## [YOUR ASSIGNMENT]
All of the data that appears below is to be given again precisely as written.

.....

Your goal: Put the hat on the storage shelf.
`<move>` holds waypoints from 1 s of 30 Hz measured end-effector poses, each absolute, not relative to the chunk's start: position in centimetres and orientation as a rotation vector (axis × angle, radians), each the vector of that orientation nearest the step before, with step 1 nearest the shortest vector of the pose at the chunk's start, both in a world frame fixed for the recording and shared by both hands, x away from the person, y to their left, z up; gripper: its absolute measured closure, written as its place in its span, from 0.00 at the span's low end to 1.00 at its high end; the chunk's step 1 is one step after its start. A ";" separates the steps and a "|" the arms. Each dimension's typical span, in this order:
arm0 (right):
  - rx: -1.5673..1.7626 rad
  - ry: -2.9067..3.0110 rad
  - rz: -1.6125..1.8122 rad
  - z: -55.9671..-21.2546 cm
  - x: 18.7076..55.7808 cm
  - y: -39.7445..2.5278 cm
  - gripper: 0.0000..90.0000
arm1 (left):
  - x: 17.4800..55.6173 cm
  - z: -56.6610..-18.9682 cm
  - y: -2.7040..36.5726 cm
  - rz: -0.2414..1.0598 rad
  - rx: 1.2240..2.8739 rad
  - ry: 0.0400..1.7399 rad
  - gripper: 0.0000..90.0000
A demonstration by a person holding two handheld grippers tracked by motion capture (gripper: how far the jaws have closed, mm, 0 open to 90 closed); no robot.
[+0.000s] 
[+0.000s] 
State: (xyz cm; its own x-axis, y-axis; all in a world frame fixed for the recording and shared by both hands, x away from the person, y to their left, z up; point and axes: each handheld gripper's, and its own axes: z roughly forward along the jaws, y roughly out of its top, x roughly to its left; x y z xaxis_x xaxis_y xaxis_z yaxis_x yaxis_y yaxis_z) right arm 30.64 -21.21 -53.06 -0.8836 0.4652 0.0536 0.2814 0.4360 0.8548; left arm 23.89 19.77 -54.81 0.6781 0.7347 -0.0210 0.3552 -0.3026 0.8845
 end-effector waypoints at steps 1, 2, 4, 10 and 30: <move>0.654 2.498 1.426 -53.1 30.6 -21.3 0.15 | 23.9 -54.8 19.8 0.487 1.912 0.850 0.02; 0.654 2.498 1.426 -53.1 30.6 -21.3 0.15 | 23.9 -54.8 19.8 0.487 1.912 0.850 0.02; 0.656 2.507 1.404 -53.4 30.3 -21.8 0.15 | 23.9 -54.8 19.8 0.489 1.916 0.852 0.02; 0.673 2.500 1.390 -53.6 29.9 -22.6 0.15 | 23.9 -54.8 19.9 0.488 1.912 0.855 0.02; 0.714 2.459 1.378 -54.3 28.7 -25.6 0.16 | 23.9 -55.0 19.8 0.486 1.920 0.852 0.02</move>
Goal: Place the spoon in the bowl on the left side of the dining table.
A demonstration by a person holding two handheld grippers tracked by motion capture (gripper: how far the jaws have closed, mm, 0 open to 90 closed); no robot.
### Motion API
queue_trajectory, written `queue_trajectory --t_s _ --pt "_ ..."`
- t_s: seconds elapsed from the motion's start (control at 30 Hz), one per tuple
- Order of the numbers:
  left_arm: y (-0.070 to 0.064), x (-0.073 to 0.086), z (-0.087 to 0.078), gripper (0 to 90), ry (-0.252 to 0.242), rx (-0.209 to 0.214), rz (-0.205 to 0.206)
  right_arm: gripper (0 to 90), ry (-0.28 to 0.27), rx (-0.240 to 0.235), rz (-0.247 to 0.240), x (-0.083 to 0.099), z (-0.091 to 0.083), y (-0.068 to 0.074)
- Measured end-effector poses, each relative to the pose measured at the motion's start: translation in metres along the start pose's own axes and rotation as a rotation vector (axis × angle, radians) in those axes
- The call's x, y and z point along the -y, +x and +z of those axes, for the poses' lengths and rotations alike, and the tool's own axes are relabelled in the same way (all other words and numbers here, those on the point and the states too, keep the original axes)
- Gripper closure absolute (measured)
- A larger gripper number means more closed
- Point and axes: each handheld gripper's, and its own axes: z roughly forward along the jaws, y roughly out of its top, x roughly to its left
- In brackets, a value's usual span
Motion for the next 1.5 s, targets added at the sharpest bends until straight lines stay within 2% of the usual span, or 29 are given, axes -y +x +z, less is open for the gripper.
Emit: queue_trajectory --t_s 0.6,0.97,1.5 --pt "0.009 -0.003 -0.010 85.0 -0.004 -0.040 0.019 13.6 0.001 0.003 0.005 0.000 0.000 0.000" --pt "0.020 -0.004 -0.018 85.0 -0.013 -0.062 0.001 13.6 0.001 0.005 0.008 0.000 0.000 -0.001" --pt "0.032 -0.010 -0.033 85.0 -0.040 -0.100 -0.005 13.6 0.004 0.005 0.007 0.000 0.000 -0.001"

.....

## [RESPONSE]
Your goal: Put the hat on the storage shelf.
`<move>` holds waypoints from 1 s of 30 Hz measured end-effector poses, each absolute, not relative to the chunk's start: position in centimetres and orientation as a rotation vector (axis × angle, radians), each the vector of that orientation nearest the step before, with step 1 nearest the shortest vector of the pose at the chunk's start, both in a world frame fixed for the recording and shared by both hands, x away from the person, y to their left, z up; gripper: its absolute measured closure, written as its place in its span, from 0.00 at the span's low end to 1.00 at its high end; the chunk's step 1 is one step after its start. A ";" separates the steps and a "|" the arms. Each dimension's typical span, in this order:
arm0 (right):
  - rx: -1.5673..1.7626 rad
  - ry: -2.9067..3.0110 rad
  - rz: -1.6125..1.8122 rad
  - z: -55.9671..-21.2546 cm
  - x: 18.7076..55.7808 cm
  - y: -39.7445..2.5278 cm
  - gripper: 0.0000..90.0000
arm1 (left):
  - x: 17.4800..55.6173 cm
  - z: -56.6610..-18.9682 cm
  - y: -2.7040..36.5726 cm
  - rz: -0.2414..1.0598 rad
  - rx: 1.2240..2.8739 rad
  - ry: 0.0400..1.7399 rad
  - gripper: 0.0000..90.0000
A demonstration by a person holding two handheld grippers tracked by motion capture (gripper: how far the jaws have closed, mm, 0 open to 90 closed); no robot.
[+0.000s] 
[+0.000s] 
State: (xyz cm; its own x-axis, y-axis; all in a world frame fixed for the recording and shared by both hands, x away from the person, y to their left, z up; point and axes: each handheld gripper's, and its own axes: z roughly forward along the jaws, y roughly out of its top, x roughly to its left; x y z xaxis_x xaxis_y xaxis_z yaxis_x yaxis_y yaxis_z) right arm 30.64 -21.21 -53.06 -0.8836 0.4652 0.0536 0.2814 0.4360 0.8548; left arm 23.89 19.77 -54.81 0.6781 0.7347 -0.0210 0.3552 -0.3026 0.8845
 end-effector waypoints at steps 1, 2, 4, 10 and 30: <move>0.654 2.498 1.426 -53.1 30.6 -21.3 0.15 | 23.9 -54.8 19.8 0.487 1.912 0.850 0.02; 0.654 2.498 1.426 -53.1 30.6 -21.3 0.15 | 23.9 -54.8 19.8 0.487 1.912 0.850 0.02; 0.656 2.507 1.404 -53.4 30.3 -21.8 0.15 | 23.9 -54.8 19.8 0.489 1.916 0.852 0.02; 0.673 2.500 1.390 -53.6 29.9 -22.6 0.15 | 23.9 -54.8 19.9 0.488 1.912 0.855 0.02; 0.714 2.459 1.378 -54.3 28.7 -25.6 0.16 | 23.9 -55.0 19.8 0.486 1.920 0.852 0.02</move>
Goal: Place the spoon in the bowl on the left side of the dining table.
A demonstration by a person holding two handheld grippers tracked by motion capture (gripper: how far the jaws have closed, mm, 0 open to 90 closed); no robot.
### Motion API
queue_trajectory, written `queue_trajectory --t_s _ --pt "_ ..."`
- t_s: seconds elapsed from the motion's start (control at 30 Hz), one per tuple
- Order of the numbers:
  left_arm: y (-0.070 to 0.064), x (-0.073 to 0.086), z (-0.087 to 0.078), gripper (0 to 90), ry (-0.252 to 0.242), rx (-0.209 to 0.214), rz (-0.205 to 0.206)
  right_arm: gripper (0 to 90), ry (-0.28 to 0.27), rx (-0.240 to 0.235), rz (-0.247 to 0.240), x (-0.083 to 0.099), z (-0.091 to 0.083), y (-0.068 to 0.074)
- Measured end-effector poses, each relative to the pose measured at the motion's start: translation in metres along the start pose's own axes and rotation as a rotation vector (axis × angle, radians) in those axes
- The call's x, y and z point along the -y, +x and +z of those axes, for the poses' lengths and rotations alike, and the tool's own axes are relabelled in the same way (all other words and numbers here, those on the point and the states too, keep the original axes)
- Gripper closure absolute (measured)
- A larger gripper number means more closed
- Point and axes: each handheld gripper's, and its own axes: z roughly forward along the jaws, y roughly out of its top, x roughly to its left
- In brackets, a value's usual span
Motion for the next 1.5 s, targets added at the sharpest bends until straight lines stay within 2% of the usual span, or 29 are given, axes -y +x +z, less is open for the gripper.
Emit: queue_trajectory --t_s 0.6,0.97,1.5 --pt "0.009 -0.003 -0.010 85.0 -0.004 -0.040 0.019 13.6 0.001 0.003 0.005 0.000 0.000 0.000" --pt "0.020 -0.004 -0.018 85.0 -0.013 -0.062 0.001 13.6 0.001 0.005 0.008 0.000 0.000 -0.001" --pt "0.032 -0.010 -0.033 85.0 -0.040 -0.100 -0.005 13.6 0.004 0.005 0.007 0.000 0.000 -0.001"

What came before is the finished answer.